November 24, 2013

November's Icy Blast

A rare glimpse of serenity amidst yesterday's icy blast at Great Meadows.  The glowing collar around this dried and floating lotus pod hints at the turbulent waters and subfreezing temperatures of the early morning hours.  Near record cold and winds on this late autumn day makes for a harrowing yet inspiring walk through the refuge, with a few surprises along the way.    
The strong wind and frigid temperatures work together to splash and freeze the marsh waters onto the thousands of remnant lotus stems and pods, creating an expanse of sparkling and bobbing diamonds out to the horizon.

In the shallow southwestern channel, the entire frozen surface glistens in backlight as the wind pours across the tops of these highlighted cattail stands, where I discover two phragmites plumes(!).

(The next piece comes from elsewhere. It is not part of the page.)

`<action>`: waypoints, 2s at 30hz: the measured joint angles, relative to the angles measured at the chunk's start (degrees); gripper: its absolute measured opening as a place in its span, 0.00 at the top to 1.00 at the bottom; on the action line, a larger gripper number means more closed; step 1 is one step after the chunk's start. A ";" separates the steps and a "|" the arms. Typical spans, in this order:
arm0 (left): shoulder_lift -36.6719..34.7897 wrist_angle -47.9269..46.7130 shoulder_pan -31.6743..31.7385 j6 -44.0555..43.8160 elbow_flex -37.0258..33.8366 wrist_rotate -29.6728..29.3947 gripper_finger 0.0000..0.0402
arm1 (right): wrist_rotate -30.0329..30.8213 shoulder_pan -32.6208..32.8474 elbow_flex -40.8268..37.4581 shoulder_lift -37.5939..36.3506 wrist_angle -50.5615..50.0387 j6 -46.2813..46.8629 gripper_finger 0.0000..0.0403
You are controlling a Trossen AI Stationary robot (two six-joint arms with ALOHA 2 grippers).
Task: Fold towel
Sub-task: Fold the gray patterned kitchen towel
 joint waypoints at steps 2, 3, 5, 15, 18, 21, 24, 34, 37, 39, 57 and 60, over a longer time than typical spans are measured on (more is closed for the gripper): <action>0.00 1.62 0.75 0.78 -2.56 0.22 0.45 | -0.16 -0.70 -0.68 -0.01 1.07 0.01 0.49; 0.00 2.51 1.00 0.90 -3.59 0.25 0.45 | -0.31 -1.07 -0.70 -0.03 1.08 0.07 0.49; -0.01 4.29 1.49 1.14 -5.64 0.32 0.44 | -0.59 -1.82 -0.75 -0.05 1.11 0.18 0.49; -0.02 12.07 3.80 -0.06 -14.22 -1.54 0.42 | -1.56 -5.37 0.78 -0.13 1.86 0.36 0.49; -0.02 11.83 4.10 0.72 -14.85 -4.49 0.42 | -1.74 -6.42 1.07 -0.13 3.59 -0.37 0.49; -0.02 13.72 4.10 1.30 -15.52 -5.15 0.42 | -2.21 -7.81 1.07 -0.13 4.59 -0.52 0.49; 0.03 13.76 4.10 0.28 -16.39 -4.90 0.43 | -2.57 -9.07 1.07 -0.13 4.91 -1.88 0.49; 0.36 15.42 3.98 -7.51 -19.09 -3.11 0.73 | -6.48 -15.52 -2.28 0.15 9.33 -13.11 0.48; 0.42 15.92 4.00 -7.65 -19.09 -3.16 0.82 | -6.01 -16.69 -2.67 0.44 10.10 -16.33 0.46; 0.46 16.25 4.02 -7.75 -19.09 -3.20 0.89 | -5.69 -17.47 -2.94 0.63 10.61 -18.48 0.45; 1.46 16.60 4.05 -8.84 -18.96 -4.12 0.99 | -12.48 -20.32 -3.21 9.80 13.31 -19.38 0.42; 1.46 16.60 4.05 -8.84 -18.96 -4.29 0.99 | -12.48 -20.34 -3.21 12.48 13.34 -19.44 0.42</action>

At the river's edge, air bubbles, leaves, and pebbles are frozen into patterned still lifes.  And a river birch reveals it's peeling, branchy, still leafy essence in the long rays of the autumn sun.

A shadow crosses me from above and I look up to see an immature bald eagle, wheeling and soaring over the southwestern end of the marsh, trying to catch thermals above the ridge line.

Asters show their silvery seedheads in the clear morning light.  And a resolute goldenrod stands, still blooming, buffeted by the 10º wind-chilled blasts. 

The shriveled fruit clusters and skeletal remains of smooth carrion flower (Smilax herbacea) stand out along the trail's edge.

As I anticipated, the wind-whipped water on Borden Pond splashes and freezes into myriad ice forms along the water's edge. 

A decaying catfish washes peacefully in the undercurrents, beneath the glistening turbulence.

Ice bells and globes appear as water splashes against waterborn twigs and flash freezes as it drains down.  The ruffled form displays it's more exposed position and the perfect sphere of the second form belies its sheltered and slightly more elevated location along the shoreline.

Though my eyes are brimming with tears and breathing comes in quick, cold gasps, I'm reluctant to abandon my quest for the season's first icy novelties.  Finally, I spy three frozen creatures on low-hanging alder branches that let me know the morning's adventure is complete.

A heron
an emerging sea turtle
and a wild boar!

1 comment:

  1. Beautiful photos, Cherrie! I love the ice bells! The walk across the causeway must have been brutal in that wind!